» EXERCISE PROMPT:
What you return should be the complete listing, unchanged, with no pictures in it.

* * * * * * * * *

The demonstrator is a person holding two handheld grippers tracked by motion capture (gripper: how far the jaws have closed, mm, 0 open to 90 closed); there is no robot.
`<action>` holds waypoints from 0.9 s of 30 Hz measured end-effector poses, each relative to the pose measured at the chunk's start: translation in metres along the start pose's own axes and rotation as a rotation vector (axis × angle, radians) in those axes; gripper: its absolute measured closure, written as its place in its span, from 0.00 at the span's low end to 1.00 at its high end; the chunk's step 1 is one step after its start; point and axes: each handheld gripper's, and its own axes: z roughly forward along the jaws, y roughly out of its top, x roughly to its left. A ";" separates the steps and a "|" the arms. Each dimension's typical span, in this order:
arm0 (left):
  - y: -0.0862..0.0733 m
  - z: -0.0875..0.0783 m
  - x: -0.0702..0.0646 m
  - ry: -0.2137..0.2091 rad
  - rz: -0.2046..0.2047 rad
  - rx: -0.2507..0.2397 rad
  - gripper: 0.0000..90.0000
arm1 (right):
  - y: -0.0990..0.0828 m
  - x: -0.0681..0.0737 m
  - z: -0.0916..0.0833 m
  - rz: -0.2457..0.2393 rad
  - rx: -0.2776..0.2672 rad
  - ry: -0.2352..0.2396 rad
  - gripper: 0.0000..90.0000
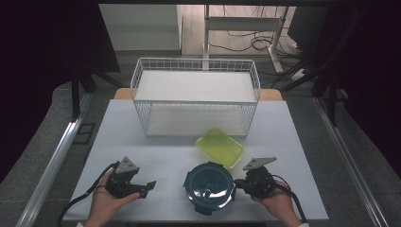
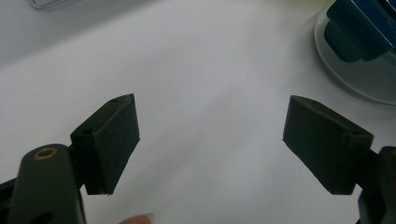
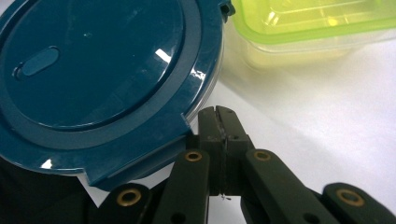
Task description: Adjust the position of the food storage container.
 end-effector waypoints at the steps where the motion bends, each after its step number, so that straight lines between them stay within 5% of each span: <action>1: 0.000 0.000 0.000 -0.001 0.000 0.001 0.20 | 0.001 0.000 0.001 -0.007 0.000 -0.002 0.99; 27: 0.000 0.000 0.003 0.007 0.004 0.002 0.20 | 0.040 0.030 0.040 -0.078 -0.020 0.043 0.99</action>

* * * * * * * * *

» EXERCISE OUTPUT:
The demonstrator is a person holding two handheld grippers tracked by motion capture (gripper: how far the jaws have closed, mm, 0 open to 90 closed); there is no robot.
`<action>` holds waypoints from 0.9 s of 30 Hz measured end-effector poses, each relative to the pose measured at the chunk's start: translation in metres along the start pose's own axes and rotation as a rotation vector (axis × angle, radians) in those axes; gripper: its absolute measured closure, written as its place in its span, from 0.00 at the span's low end to 1.00 at its high end; the chunk's step 1 is one step after its start; point and axes: each handheld gripper's, and its own axes: z roughly forward along the jaws, y roughly out of its top, x roughly to its left. A ";" separates the steps and a "|" the arms. Each dimension's typical span, in this order:
arm0 (left):
  - y: -0.0862..0.0733 m
  - z: -0.0875..0.0783 m
  - x: -0.0702..0.0646 m
  - ry: -0.2137..0.2091 rad
  - rz: -0.2046..0.2047 rad
  - rx: -0.2507..0.2397 rad
  - gripper: 0.0000..90.0000
arm1 (right):
  - y: -0.0990..0.0828 m
  - x: -0.0681..0.0737 m
  - z: -0.0916..0.0833 m
  - rz: -0.2457..0.2393 rad
  - rx: -0.2776..0.2672 rad
  - ry: -0.2352..0.2396 rad
  - gripper: 0.0000..90.0000
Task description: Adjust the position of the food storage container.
 end-effector waypoints at the steps where the motion bends, each after its step number, so that straight lines between them stay within 5% of each span: <action>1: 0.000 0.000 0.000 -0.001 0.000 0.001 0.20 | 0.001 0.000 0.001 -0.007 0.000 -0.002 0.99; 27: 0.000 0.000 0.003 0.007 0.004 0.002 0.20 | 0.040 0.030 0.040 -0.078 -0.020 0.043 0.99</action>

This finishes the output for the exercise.